Vision
The goal at Bestomer was to combine our commercial data and product search capabilities into a unified, conversational interface. We wanted a chatbot that could understand a user's intent and retrieve relevant products or past purchase history to answer specific questions.
Problem Statement
- Context Window Limits: We couldn't feed a user's entire history or the product catalog into an LLM context window.
- Latency: Conversational interfaces need to feel instantaneous, but fetching data and running inference is slow.

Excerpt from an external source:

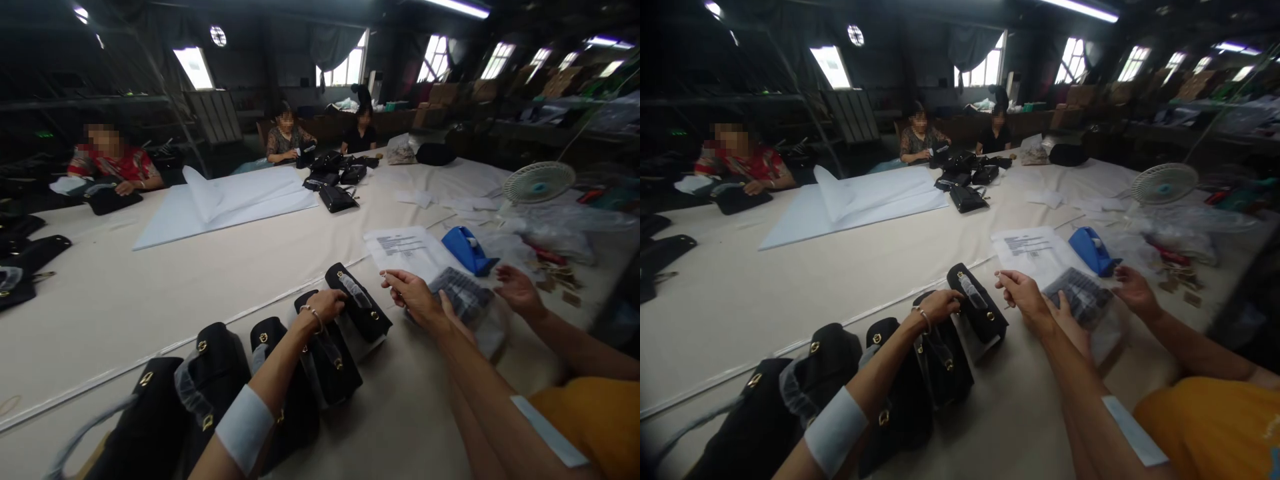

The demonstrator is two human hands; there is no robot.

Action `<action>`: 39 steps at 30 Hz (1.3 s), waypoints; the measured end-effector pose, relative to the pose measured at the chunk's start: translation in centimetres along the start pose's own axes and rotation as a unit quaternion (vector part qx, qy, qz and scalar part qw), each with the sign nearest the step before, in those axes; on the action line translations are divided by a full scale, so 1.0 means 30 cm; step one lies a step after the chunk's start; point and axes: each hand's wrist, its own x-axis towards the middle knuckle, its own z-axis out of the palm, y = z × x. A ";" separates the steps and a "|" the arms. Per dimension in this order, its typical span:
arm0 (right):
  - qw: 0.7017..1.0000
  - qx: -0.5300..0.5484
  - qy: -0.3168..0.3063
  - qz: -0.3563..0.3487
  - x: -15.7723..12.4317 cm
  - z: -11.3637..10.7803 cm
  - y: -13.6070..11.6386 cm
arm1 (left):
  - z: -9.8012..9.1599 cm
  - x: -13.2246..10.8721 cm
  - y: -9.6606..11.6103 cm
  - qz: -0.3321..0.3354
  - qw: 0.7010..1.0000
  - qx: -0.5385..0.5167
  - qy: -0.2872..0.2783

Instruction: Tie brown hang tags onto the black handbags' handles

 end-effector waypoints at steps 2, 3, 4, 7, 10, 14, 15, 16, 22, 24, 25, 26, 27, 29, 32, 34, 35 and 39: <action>0.999 -0.031 -0.018 0.035 0.048 -0.005 0.053 | -0.012 0.025 -0.005 0.002 0.999 -0.033 -0.024; 0.997 -0.047 -0.029 0.054 0.066 -0.004 0.081 | -0.018 0.036 -0.004 0.006 0.998 -0.047 -0.035; 0.995 -0.062 -0.041 0.071 0.080 -0.002 0.109 | -0.022 0.047 -0.002 0.013 0.997 -0.057 -0.044; 0.986 -0.096 -0.081 0.107 0.106 0.003 0.172 | -0.022 0.073 0.010 0.034 0.996 -0.063 -0.051; 0.979 -0.117 -0.120 0.115 0.121 0.000 0.182 | -0.009 0.091 0.027 0.045 0.998 -0.045 -0.029; 0.961 -0.137 -0.207 0.124 0.135 0.009 0.123 | 0.009 0.099 0.053 0.052 0.998 -0.024 0.024; 0.955 -0.137 -0.233 0.126 0.136 0.017 0.103 | 0.012 0.099 0.059 0.055 0.998 -0.017 0.037; 0.948 -0.135 -0.258 0.129 0.136 0.026 0.085 | 0.014 0.097 0.065 0.057 0.997 -0.010 0.048; 0.921 -0.112 -0.342 0.148 0.131 0.068 0.042 | 0.021 0.077 0.081 0.032 0.995 0.037 0.085; 0.923 -0.107 -0.339 0.150 0.131 0.078 0.050 | 0.017 0.073 0.084 0.023 0.995 0.046 0.088; 0.925 -0.108 -0.334 0.149 0.131 0.082 0.054 | 0.014 0.071 0.085 0.021 0.995 0.047 0.088; 0.927 -0.111 -0.327 0.147 0.131 0.087 0.058 | 0.011 0.070 0.085 0.021 0.995 0.045 0.088; 0.929 -0.118 -0.321 0.145 0.131 0.092 0.062 | 0.007 0.069 0.084 0.020 0.995 0.041 0.089; 0.932 -0.136 -0.306 0.138 0.132 0.098 0.065 | 0.000 0.065 0.079 0.017 0.995 0.025 0.092; 0.939 -0.162 -0.279 0.123 0.137 0.088 0.066 | -0.011 0.049 0.063 0.005 0.994 -0.020 0.103; 0.941 -0.171 -0.267 0.114 0.143 0.069 0.063 | -0.021 0.034 0.048 -0.003 0.991 -0.069 0.114; 0.941 -0.174 -0.267 0.111 0.146 0.057 0.061 | -0.026 0.028 0.041 -0.006 0.988 -0.100 0.120; 0.936 -0.195 -0.278 0.091 0.156 0.005 0.046 | -0.038 0.022 0.022 -0.019 0.953 -0.278 0.121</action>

- Accuracy: Users need reliable product information, but early LLMs required extensive grounding to avoid hallucinations.
Methodology
I architected and built the real-time RAG infrastructure:
- Hybrid Search: Leveraged Weaviate's native hybrid search to combine vector embeddings with BM25 keyword scoring, ensuring precise product retrieval.
- Data Orchestration: Integrated structured user data from PostgreSQL with unstructured product embeddings from Weaviate to dynamically construct the LLM context.
- Real-time Streaming: Built Server-Sent Events (SSE) pipelines in Python and TypeScript to stream LLM tokens directly to the Android and Swift mobile apps, minimizing perceived latency.
- Model Evaluation: Leveraged OpenRouter to iterate on different models and prompting strategies, optimizing for response quality and speed.
Impact
- Scalable Architecture: Established a robust streaming RAG pipeline that successfully bridged disparate data sources (Postgres, Weaviate) with mobile experiences.
- Improved Retrieval: Hybrid search implementation significantly outperformed naive vector-only approaches for specific product queries.
- Strategic Direction: The implementation provided critical insights into the capabilities of LLMs for high-trust commercial tasks, shaping the platform's future interaction models.